Collect all lines containing the word "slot" from the data.
BEGIN Given data
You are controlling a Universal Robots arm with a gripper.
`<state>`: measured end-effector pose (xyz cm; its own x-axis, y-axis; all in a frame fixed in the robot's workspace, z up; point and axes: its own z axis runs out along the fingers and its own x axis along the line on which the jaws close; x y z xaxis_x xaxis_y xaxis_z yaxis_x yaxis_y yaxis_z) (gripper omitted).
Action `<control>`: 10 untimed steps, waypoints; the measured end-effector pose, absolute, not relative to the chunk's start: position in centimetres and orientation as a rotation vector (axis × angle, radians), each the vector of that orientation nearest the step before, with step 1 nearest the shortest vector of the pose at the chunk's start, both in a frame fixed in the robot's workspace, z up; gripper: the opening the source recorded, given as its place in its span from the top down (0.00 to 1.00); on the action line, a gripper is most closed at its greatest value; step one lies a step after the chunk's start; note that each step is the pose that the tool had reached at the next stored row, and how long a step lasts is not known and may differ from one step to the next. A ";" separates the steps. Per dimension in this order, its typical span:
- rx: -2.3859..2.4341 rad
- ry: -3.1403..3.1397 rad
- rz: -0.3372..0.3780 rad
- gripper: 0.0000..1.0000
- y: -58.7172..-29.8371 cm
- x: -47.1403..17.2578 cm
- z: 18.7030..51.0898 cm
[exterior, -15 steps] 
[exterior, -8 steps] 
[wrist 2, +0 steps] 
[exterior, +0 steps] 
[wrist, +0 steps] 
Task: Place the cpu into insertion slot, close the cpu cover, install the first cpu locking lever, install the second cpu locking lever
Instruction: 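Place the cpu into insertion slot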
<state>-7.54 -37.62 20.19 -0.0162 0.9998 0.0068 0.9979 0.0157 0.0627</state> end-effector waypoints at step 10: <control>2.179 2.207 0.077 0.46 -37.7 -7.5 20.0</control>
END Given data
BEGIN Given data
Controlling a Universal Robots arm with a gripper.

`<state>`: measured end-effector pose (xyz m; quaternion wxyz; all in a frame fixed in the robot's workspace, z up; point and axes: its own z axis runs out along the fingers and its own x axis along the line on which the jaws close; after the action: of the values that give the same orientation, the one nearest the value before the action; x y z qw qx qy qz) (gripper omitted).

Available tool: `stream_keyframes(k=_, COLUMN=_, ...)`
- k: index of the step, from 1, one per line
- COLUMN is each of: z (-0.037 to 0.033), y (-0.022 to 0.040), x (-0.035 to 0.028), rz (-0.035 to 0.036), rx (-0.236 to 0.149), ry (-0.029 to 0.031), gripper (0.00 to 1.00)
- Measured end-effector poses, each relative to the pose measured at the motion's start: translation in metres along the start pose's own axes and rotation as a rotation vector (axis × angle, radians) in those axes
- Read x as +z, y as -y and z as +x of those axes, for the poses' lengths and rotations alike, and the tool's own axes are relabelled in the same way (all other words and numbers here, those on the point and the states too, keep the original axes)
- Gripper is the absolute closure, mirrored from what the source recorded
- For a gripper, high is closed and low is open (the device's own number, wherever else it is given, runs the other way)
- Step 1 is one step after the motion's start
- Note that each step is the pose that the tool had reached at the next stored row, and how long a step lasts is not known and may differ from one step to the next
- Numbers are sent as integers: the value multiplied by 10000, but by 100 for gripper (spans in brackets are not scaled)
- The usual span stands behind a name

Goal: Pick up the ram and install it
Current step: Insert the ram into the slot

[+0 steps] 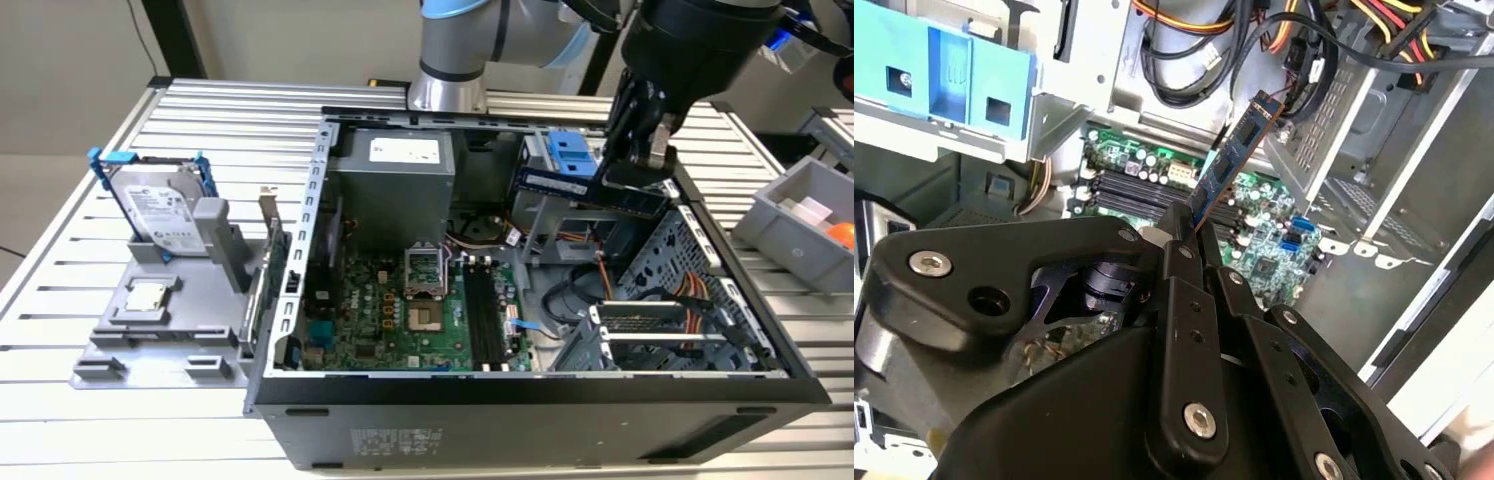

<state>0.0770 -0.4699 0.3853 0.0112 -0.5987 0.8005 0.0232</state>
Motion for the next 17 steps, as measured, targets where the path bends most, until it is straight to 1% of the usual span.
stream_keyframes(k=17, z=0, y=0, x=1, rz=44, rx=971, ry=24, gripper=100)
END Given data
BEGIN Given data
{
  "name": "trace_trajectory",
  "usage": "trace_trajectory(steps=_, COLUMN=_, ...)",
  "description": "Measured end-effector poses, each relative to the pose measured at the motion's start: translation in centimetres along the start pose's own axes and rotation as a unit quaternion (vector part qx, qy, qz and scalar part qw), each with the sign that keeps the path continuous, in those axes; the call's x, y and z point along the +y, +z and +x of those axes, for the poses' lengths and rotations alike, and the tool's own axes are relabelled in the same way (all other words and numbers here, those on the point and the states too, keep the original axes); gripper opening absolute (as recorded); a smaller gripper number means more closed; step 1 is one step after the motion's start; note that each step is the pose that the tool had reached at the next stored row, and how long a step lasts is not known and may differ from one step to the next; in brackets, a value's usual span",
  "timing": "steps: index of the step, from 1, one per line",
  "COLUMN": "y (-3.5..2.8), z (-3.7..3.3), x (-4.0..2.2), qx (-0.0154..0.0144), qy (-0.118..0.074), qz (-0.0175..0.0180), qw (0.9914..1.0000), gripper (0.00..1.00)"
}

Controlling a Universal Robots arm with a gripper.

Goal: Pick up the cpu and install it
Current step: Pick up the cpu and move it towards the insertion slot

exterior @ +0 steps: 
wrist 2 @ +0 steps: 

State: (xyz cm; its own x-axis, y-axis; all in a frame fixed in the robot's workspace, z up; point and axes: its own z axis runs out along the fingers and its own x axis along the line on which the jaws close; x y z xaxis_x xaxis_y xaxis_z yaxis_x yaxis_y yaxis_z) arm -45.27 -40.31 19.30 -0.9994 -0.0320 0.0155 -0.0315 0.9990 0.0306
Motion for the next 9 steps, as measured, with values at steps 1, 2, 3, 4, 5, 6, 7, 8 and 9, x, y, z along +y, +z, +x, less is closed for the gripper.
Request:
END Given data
__Task result__:
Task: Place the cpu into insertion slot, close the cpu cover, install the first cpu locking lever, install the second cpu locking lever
Instruction: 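Place the cpu into insertion slot
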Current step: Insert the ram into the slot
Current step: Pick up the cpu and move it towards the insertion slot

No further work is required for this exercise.